• **Your assignment**: Read through the listing below, and copy every line where the string "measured" appears.

• **Data segment**:

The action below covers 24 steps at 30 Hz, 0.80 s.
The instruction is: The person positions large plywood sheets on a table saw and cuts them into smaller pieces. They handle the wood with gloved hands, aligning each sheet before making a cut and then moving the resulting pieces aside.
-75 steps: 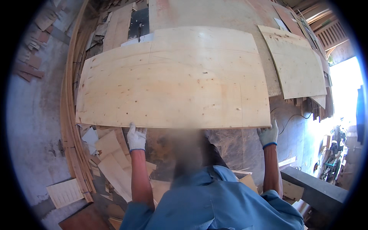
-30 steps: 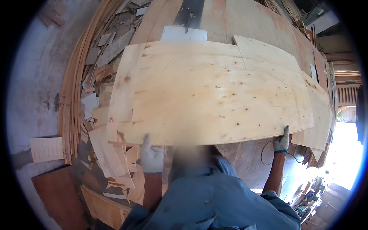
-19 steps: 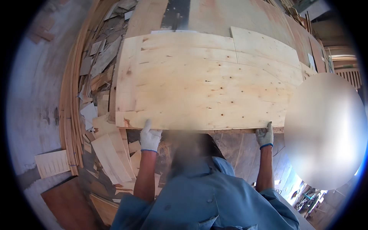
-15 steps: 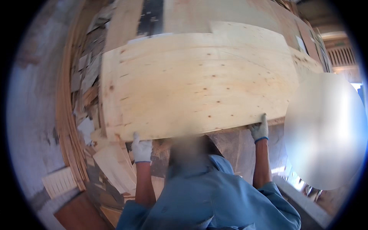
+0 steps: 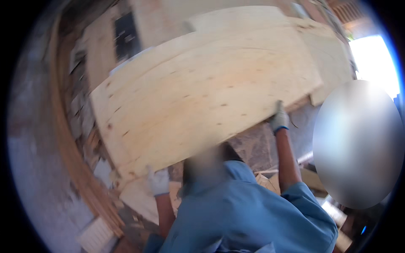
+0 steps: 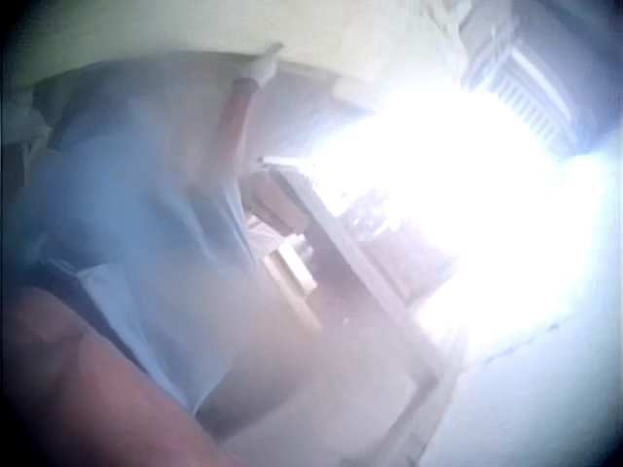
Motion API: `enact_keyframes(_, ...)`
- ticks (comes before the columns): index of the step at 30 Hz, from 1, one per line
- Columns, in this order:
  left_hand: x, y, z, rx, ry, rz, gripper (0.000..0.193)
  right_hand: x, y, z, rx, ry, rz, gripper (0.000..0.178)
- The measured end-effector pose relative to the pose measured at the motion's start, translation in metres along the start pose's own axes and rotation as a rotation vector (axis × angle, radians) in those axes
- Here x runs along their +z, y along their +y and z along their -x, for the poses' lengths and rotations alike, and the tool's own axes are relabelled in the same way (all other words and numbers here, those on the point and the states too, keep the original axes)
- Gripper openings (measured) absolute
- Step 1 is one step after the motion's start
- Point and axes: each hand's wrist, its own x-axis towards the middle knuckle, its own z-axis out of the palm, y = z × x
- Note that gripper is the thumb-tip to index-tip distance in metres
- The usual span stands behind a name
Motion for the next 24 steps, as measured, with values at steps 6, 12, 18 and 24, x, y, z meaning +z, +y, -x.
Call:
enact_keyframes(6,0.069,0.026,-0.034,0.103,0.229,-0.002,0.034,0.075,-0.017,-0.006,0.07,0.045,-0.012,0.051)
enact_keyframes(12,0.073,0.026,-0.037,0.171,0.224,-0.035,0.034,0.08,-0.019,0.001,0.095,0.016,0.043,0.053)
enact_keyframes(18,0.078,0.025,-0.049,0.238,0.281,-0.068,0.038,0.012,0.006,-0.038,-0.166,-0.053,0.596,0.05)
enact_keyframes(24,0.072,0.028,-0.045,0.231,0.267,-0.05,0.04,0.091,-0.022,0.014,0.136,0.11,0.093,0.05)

• **Exercise answer**:
- The measured end-effector pose relative to the pose measured at the motion's start, translation in metres along the start pose's own axes and rotation as a rotation vector (axis × angle, radians) in those axes
- Gripper openings (measured) absolute
Motion for the next 24 steps, as measured, with values at steps 6, 12, 18 and 24, x, y, z meaning +z, +y, -x.

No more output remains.